BROOKSHIRE, E.N.J., Department of Biology, Virginia Tech, 1027 Derring Hall, Blacksburg, VA 24061-0406, VALETT, H. Maurice, Department of Biological Sciences, Virginia Tech, 1020A Derring Hall, Blacksburg, VA 24061, WEBSTER, Jackson R., Department of Biology, Virginia Tech, 1000 Derring Hall, Blacksburg, VA 24061-0406 and VOSE, Jim, USDA Forest Service, Coweeta Hydrologic Laboratory, 3160 Coweeta Lab Road, Otto, NC 28763, ebrooksh@vt.edu

The flow of water links complex interactions and feedbacks among the atmosphere, soils, nutrients, and biota and in turn shapes forest ecosystem biogeochemical cycling over long time scales.

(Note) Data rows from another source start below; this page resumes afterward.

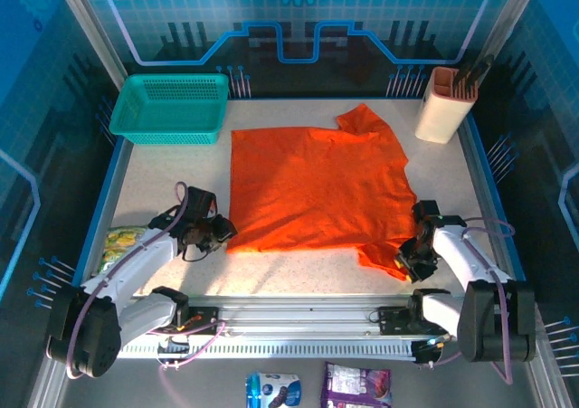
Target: Fold the inside-out t-shirt
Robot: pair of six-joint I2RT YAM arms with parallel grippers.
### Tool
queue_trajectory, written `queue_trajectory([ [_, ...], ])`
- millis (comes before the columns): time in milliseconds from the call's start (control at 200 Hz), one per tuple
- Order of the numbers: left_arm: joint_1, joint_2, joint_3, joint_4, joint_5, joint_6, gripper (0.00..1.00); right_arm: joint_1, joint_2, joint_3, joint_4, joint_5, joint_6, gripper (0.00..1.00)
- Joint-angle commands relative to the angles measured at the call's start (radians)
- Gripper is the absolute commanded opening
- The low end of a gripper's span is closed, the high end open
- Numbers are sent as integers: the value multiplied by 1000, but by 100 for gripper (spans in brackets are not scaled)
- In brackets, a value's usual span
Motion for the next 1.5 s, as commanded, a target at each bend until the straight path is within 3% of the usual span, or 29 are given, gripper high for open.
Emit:
queue_trajectory([
  [0, 7, -22, -19, -17, -17, -14, 25, -2, 27, -23, 44, -5, 63, 34],
  [105, 8, -30, -24, -25, -24, -20, 25, -1, 37, -26, 55, 4, 71, 31],
  [235, 7, -35, -26, -41, -38, -24, 25, -5, 33, -26, 51, 4, 72, 17],
  [325, -1, -40, -26, -54, -60, -36, 26, -5, 12, -32, 48, -2, 79, 14],
  [505, -52, -19, -24, -104, -156, -54, 34, -7, -20, -35, 46, -30, 83, 3],
  [660, -75, 31, -34, -108, -192, -65, 34, -7, -25, -38, 57, -27, 86, 3],
  [896, -93, 101, -66, 8, -106, -79, 34, -7, -27, -40, 62, -31, 87, 2],
  [1131, -111, 157, -82, 42, -93, -80, 30, -6, -42, -37, 56, -31, 92, 1],
  [1496, -137, 31, -55, -77, -114, -94, 31, -5, -74, -36, 51, -33, 85, 0],
])
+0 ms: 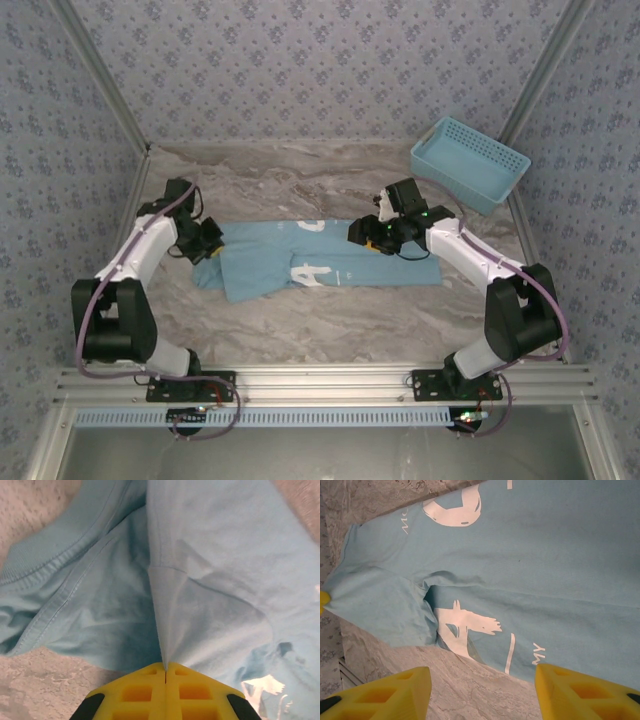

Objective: Fold and stack the t-shirts

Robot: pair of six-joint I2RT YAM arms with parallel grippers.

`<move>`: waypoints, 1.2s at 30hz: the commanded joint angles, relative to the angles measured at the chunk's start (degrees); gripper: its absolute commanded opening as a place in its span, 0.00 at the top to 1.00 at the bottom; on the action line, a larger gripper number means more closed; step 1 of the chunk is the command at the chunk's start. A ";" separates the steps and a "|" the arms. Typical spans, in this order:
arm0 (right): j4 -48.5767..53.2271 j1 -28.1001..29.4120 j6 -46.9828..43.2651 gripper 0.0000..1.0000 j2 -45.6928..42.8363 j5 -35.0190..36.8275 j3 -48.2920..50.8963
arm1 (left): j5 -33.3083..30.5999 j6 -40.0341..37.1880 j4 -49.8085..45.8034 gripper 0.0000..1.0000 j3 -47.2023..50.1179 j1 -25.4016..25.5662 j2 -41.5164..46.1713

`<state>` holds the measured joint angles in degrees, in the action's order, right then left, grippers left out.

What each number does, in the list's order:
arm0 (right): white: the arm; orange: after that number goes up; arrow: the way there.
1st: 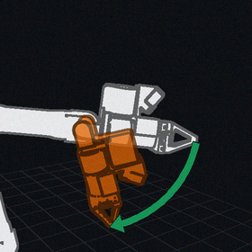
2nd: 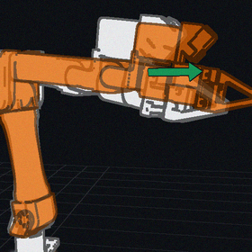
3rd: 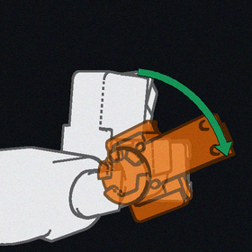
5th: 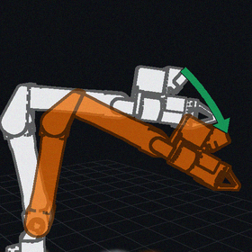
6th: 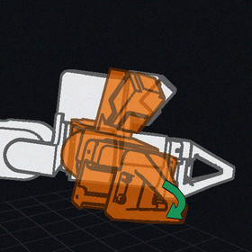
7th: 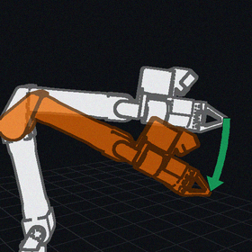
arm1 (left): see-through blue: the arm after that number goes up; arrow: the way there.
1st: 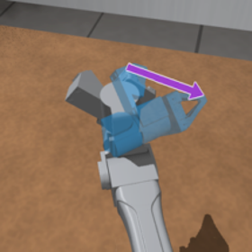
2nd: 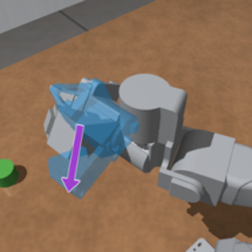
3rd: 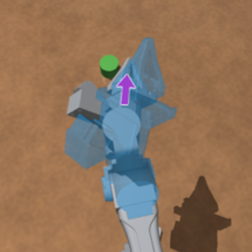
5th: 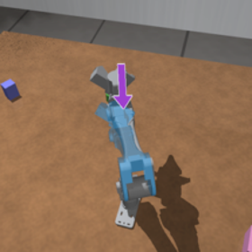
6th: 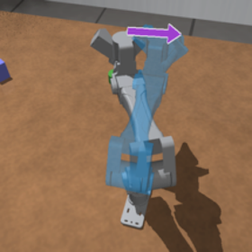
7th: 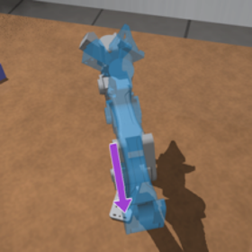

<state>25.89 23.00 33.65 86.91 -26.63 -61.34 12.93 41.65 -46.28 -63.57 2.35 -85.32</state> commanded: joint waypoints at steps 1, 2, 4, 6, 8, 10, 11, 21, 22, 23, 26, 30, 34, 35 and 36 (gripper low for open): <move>0.53 -0.32 -0.04 0.41 0.78 -1.22 -1.54 | -0.45 0.07 -5.93 1.00 -5.29 0.05 -3.69; 0.49 -0.40 0.05 0.41 0.74 -1.18 -1.50 | -0.52 -0.30 -7.02 1.00 -6.74 0.00 -4.87; 0.42 -0.45 0.09 0.41 0.56 -1.10 -1.28 | -0.75 -1.18 -9.22 1.00 -9.79 -0.06 -7.54; 0.14 -0.46 0.19 0.41 0.38 -1.07 -0.97 | -1.12 -1.87 -10.40 1.00 -12.53 -0.17 -9.79; -0.03 -0.49 0.17 0.41 0.20 -1.12 -0.80 | -1.47 -2.63 -11.46 1.00 -15.70 -0.40 -12.24; -0.44 -0.58 0.09 0.41 -0.05 -1.15 -0.45 | -2.64 -3.70 -12.70 1.00 -19.16 -0.44 -14.90; -0.70 -0.57 0.01 0.41 -0.25 -1.38 -0.32 | -2.95 -4.17 -13.24 1.00 -20.84 -0.54 -16.27; -1.11 -0.86 0.07 0.41 -1.15 -1.69 0.33 | -7.39 -7.97 -13.66 1.00 -29.21 -1.77 -29.28; -0.94 -0.93 0.10 0.41 -1.28 -1.57 0.32 | -7.90 -8.19 -13.59 1.00 -29.73 -1.82 -30.62; -0.64 -1.00 -0.02 0.41 -1.29 -1.36 0.35 | -8.61 -8.53 -13.41 0.97 -30.10 -1.78 -31.80; 0.16 -1.77 -0.17 0.41 -1.76 -0.18 0.61 | -12.16 -9.71 -11.93 0.76 -30.33 -1.69 -33.27; 3.20 -4.90 -0.60 0.42 -2.88 4.74 1.36 | -19.67 -10.40 -10.82 0.60 -28.69 -0.40 -29.04; 5.19 -10.47 -1.65 0.47 -2.37 8.13 2.14 | -21.72 -7.73 -9.41 0.60 -21.33 1.78 -18.39; 5.59 -11.74 -2.64 0.49 -1.37 8.46 1.85 | -19.34 -6.16 -8.65 0.62 -18.40 2.58 -15.63; 6.48 -12.55 -3.85 0.51 -0.25 9.39 0.98 | -16.99 -4.30 -8.11 0.63 -15.76 3.23 -13.53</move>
<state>28.42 12.71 32.77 85.27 -21.21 -59.86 -5.58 33.67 -54.72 -84.51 3.64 -107.07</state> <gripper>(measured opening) 0.504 0.378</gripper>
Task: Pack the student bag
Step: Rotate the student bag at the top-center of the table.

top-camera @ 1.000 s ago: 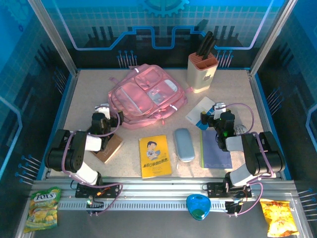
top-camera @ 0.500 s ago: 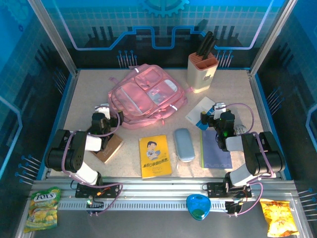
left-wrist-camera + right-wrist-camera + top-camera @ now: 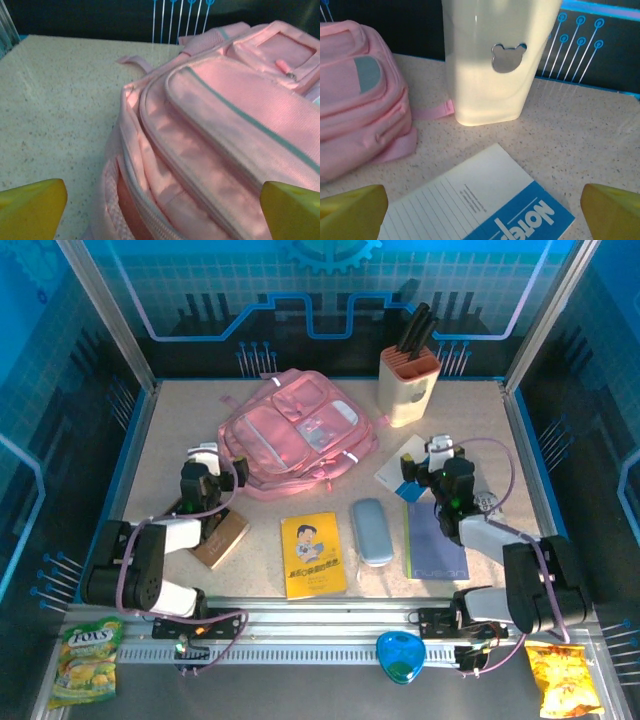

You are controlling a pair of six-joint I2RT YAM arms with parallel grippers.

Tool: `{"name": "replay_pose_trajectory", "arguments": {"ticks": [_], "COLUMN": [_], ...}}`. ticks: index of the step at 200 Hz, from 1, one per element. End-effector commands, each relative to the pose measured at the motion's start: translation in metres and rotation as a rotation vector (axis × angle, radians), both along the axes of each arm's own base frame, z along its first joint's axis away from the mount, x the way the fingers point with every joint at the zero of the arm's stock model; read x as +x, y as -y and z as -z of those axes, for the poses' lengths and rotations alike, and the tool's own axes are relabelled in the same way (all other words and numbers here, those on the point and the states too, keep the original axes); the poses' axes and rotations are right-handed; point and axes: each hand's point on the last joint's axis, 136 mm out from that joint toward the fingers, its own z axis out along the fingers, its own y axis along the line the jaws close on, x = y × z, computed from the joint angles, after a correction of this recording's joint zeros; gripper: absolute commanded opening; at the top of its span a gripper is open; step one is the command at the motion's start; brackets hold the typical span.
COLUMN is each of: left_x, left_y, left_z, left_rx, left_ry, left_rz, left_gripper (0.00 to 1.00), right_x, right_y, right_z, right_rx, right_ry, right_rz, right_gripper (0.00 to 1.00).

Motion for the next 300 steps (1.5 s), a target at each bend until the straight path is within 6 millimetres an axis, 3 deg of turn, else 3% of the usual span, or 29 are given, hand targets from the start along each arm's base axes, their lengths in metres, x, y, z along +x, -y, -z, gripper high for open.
{"name": "replay_pose_trajectory", "arguments": {"ticks": [1, 30, 40, 74, 92, 118, 161, 218, 250, 279, 300], "left_x": [0.000, -0.005, -0.005, -0.008, -0.013, -0.021, -0.042, -0.056, -0.046, -0.034, -0.021], "left_y": [-0.001, -0.001, 0.002, 0.037, 0.051, 0.073, 0.110, 0.140, 0.148, 0.148, 0.149], "left_z": [-0.017, -0.041, -0.048, -0.061, -0.062, -0.059, -0.033, 0.010, 0.021, 0.034, 0.038], "left_rx": [0.067, -0.101, -0.178, -0.389, -0.452, -0.499, -0.544, -0.649, -0.681, -0.671, -0.663], "left_ry": [-0.024, -0.061, -0.079, -0.161, -0.211, -0.281, -0.429, -0.554, -0.584, -0.591, -0.587], "left_rz": [-0.046, -0.148, -0.158, -0.040, 0.012, 0.090, 0.157, 0.166, 0.166, 0.136, 0.125], "left_gripper": [0.99, 0.99, 0.99, 0.99, 0.99, 0.99, 0.99, 0.98, 0.97, 0.96, 0.96], "right_x": [-0.005, -0.011, -0.005, 0.000, 0.005, 0.016, 0.024, 0.038, 0.045, 0.048, 0.042], "right_y": [-0.007, -0.046, -0.066, -0.130, -0.153, -0.177, -0.177, -0.186, -0.191, -0.189, -0.180], "right_z": [0.007, 0.021, 0.016, 0.022, 0.031, 0.045, 0.079, 0.100, 0.110, 0.111, 0.107], "right_rx": [0.107, 0.335, 0.419, 0.576, 0.657, 0.774, 0.849, 0.879, 0.880, 0.873, 0.860], "right_ry": [-0.214, -0.513, -0.560, -0.714, -0.773, -0.825, -0.853, -0.876, -0.888, -0.877, -0.850], "right_rz": [0.042, -0.022, -0.065, -0.136, -0.109, -0.067, 0.116, 0.162, 0.161, 0.157, 0.169], "right_gripper": [1.00, 1.00, 1.00, 1.00, 1.00, 0.83, 0.68, 0.58, 0.45, 0.20, 0.08]}}
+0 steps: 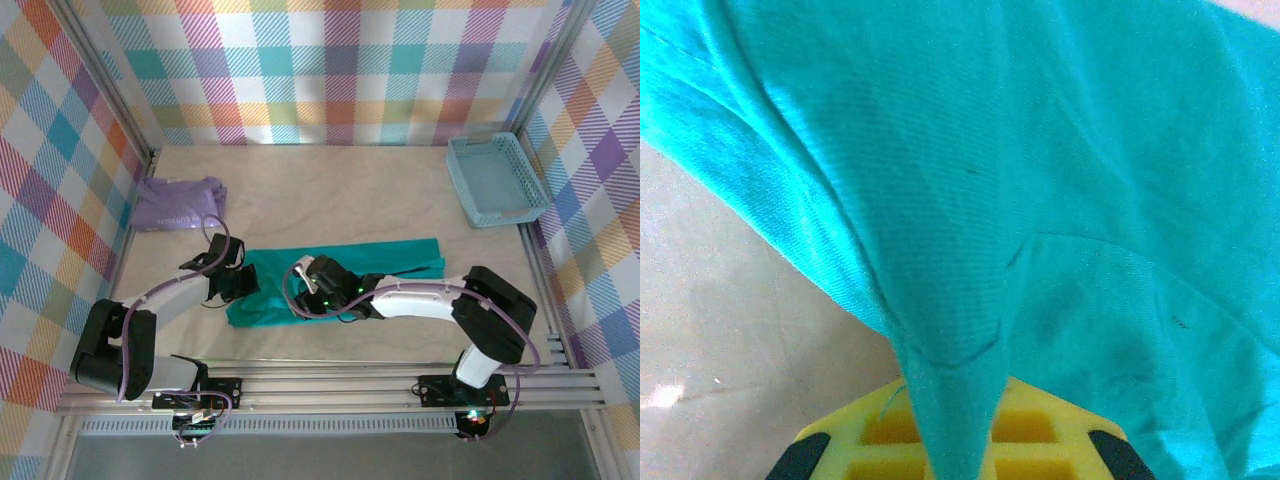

Here we present results from a survey of soils and streams in forested watersheds spanning a wide atmospheric N deposition gradient (5 to 45 kg N ha-1 yr-1) in the Appalachian Mts., USA and analysis of long-term (30-yr) hydrochemical data from reference watersheds in the Coweeta Hydrologic Laboratory to understand long-term regulation of watershed N losses. Across the loading gradient, stream DON and DIN increased significantly and non-linearly with higher deposition, shifting abruptly in quantity and relative proportion at a threshold deposition of ~ 10 kg N ha-1 yr-1. Dissolved organic matter (DOM) C: N ratios also declined with increased deposition. This pattern was not attributable to a change in DOC but rather in DIN loading and accumulation of soil N. Stream water C: N drops substantially below the 1:1 line relating bulk soils and stream solution as soil C: N declines, suggestive of a proportionally larger N enrichment in dissolved compared to solid organic pools over the course of ecosystem N saturation. At the low end of the N gradient, further exploration of long-term hydrochemical data from Coweeta revealed decadal shifts in precipitation and stream chemistry. Over the last 30 years, precipitation Cl- inputs have declined in concentration and flux. Because 90% of Cl- inputs here derive from marine aerosols, this pattern suggests either a shift in dominant weather patterns or possible dilution of marine sources. In contrast, analysis of cation: Si ratios as an index of weathering losses and hydrologic flowpaths revealed a pronounced hyperbolic pattern of cation losses relative to rock-derived silica over the three decades of study. These patterns are similar to those reported for long-term hydrologic records and suggest decadal-scale shifts in dominant watershed flowpaths associated with droughts. Unlike cations, patterns of N were characterized by steep increases in NO3-N inputs but not losses even after accounting for losses in organic forms, reflecting the highly retentive nature of these forests. We explore implications of climate change and shifts in atmospheric chemistry for long-term N cycling in forest watersheds.